Susunan Langkah, Rentak, dan Melodi
Gerak dan langkah-langkah tari Zapin tradisi Siak memiliki istilah-istilah yang baku. Gerak langkah kaki awal menari disebut Selo Sembah. Di masa lalu, gerak ini merupakan penghormatan terhadap raja atau pembesar. Selo Sembah dimulai dari melodi lagu solo gambus selodang yang akan dinyanyikan, biasanya oleh pemain gambus itu sendiri.
Berikutnya, penari melangkah Alif Satu, yaitu sut tiga kali ke depan, diikuti sut lima kali di tengah, yang disebut dengan “permulaan menari”, yang melambangkan rukun Islam. Permulaan menari ini ditandai oleh pemain gambus dengan memulai nyanyian (vokal) bait pertama, ditingkah dengan bunyi marwas. Seterusnya Alif Dua, dengan langkah sut depan dua kali dan sut tengah sebanyak dua kali, yang disebut dengan “awal menari”. Ini melambangkan kitab suci Al-Quran dan Hadits.
Langkah zapin yang terdiri dari empat langkah, setiap geraknya melambangkan sifat Rasul (shiddiq, amanah, fathanah, dan tabligh). Langkah ini merupakan syariat yang bertalian dengan ruh yang menegakkannya. Setiap langkah zapin mempunyai bungo (bunga) yang terdiri dari 13 gerak, melambangkan tiga belas rukun sembahyang; diakhiri dengan pecah delapan sut yang artinya mengakhiri dengan mengambil air sembahyang.
Bungo Alif, yaitu awal membuat bunga, terdiri dari 13 bunga yang masing-masing mengandung makna tertentu. Tiga belas bunga itu terdiri atas bungo alif, geliat, pusing tengah, siku keluang, pusing sekerat, anak ayam patah, pecah delapan, pusing tak jadi, tongkah (melawan arus), tahto terjun, sut tiga kali depan, sut maju mundur, dan pecah delapan sut.
Dalam Zapin klasik Siak, penari pada umumnya mengepalkan telapak tangan kirinya sewaktu menari, yang bermakna memegang amanah dari Allah. Sedangkan tangan kanan melenggang sesuai dengan irama langkah kaki. Selain ciri khas telapak tangan kiri terkepal, Zapin Siak juga dikenal dengan genjo atau enjut-nya (seperti staccato atau sincope dalam istilah musik).
Ketika tarian berlangsung, lagu dinyanyikan bait demi bait. Di antara bait yang satu dengan bait berikutnya, penabuh marwas mengeraskan pukulannya yang disebut dengan santing atau doguh (dalam istilah musik umum disebut dengan forte). Bunyi yang dikeraskan ini bermakna “mengambil semangat” atau “naik syekh” bagi penari zapin.
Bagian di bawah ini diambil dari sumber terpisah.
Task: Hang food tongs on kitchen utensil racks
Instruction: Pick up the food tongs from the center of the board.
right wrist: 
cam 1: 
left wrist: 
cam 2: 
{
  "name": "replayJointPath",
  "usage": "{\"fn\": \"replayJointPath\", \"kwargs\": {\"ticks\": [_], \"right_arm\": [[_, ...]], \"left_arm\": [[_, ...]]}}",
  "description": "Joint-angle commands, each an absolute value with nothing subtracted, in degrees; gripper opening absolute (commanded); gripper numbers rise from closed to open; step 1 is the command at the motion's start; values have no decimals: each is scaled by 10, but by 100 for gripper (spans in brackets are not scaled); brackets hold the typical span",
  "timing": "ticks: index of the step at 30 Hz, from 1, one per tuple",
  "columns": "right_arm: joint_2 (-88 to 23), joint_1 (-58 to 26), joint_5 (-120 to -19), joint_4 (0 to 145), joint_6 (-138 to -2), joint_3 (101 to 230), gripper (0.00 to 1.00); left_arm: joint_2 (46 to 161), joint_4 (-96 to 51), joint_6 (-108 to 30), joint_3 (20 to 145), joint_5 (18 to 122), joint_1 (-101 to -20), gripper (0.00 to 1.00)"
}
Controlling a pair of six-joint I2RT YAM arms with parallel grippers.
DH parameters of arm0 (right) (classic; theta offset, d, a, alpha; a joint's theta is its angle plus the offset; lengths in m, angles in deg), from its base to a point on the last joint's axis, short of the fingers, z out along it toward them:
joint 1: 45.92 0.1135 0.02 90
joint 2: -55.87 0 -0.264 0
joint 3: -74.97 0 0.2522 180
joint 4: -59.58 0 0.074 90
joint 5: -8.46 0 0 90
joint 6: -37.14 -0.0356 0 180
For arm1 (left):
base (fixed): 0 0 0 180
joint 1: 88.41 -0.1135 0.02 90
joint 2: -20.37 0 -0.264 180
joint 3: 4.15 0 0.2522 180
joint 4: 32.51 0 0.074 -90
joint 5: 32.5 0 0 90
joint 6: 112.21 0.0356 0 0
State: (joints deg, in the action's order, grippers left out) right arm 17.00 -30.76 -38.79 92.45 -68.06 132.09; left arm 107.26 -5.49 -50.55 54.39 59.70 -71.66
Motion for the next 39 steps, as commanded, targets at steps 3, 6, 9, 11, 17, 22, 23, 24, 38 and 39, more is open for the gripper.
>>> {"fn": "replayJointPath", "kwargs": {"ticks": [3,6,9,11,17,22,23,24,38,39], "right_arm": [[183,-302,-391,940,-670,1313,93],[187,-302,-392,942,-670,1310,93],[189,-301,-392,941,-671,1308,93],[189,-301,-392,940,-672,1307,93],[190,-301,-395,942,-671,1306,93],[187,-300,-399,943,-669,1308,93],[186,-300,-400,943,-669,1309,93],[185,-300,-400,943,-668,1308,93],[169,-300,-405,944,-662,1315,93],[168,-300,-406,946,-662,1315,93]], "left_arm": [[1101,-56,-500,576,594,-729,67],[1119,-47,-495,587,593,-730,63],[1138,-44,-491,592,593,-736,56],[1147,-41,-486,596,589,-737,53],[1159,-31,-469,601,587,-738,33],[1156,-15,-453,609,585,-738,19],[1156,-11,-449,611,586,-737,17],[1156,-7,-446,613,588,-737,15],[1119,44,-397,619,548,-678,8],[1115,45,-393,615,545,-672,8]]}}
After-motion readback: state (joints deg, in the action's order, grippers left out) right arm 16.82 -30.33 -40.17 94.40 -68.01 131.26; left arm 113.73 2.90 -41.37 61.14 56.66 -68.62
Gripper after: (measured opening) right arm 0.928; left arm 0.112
Lagu-lagu rentak Zapin yang lazim dinyanyikan dalam pertunjukan Zapin klasik, antara lain berjudul ‘Pulut Hitam’, ‘Sahabat Layla’, ‘Kak Jando’, ‘Sayang Cik Esah’, ‘Rajo Beradu’, ‘Ya Malim’ (Zapin Bismillah), dan lain-lain. Dari judul-judul itu, yang paling terkenal adalah lagu ‘Pulut Hitam’.
Seni tari ini berkembang luas di berbagai tempat di Nusantara, dengan berbagai penamaan setempat, seperti Zapin atau Zafin (di Riau, Kepulauan Riau, Malaysia, dan bekas-bekas kerajaan Melayu di Sumatera Timur), Dana Sarah (di Jambi), Bedana (di Lampung), Zafin (di Jawa pesisir dan Madura, terutama di kalangan komunitas keturunan Arab), Jepin atau Jepen (di Kalimantan, Sulawesi, dan Maluku); serta Dana-dani (di Nusa Tenggara).
Akhir-akhir ini, jenis musik yang semula menyatu dengan tari Zapin juga sudah lazim pula ditampilkan sebagai ekspresi tersendiri.